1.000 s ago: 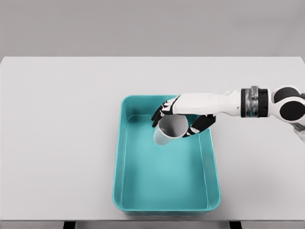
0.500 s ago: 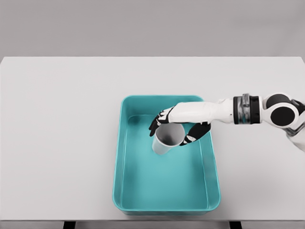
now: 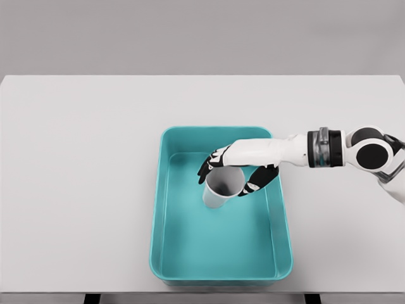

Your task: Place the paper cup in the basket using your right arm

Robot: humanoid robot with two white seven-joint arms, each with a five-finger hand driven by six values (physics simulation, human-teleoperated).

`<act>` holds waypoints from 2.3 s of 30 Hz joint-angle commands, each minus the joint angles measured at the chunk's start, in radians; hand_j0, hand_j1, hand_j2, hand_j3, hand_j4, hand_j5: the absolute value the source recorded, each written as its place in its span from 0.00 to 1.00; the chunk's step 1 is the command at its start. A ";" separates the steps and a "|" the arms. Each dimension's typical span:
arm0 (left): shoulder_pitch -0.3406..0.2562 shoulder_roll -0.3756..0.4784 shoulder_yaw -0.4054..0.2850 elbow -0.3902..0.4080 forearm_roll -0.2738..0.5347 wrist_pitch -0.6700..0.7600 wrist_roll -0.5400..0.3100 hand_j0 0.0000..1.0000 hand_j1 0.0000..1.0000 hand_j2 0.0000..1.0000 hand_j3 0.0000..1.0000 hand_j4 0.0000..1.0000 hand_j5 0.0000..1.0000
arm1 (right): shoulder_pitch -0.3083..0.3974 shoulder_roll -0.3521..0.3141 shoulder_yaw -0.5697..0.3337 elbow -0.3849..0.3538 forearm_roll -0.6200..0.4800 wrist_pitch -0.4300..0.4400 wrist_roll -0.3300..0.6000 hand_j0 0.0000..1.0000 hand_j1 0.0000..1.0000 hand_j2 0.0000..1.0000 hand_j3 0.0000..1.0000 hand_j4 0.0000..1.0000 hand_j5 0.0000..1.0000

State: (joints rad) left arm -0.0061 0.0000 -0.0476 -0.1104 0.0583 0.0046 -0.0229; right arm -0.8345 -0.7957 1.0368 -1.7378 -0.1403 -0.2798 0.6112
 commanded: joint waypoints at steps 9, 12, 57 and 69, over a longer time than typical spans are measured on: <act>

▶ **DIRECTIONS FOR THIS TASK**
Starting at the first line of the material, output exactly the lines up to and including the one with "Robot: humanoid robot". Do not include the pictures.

▶ **TASK SOLUTION**
1.000 s ago: 
0.500 s ago: 
now: 

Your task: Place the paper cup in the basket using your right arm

Robot: humanoid robot with two white seven-joint arms, each with a five-finger hand driven by six values (physics simulation, human-teleoperated).

The exercise has been answered, and the work is done.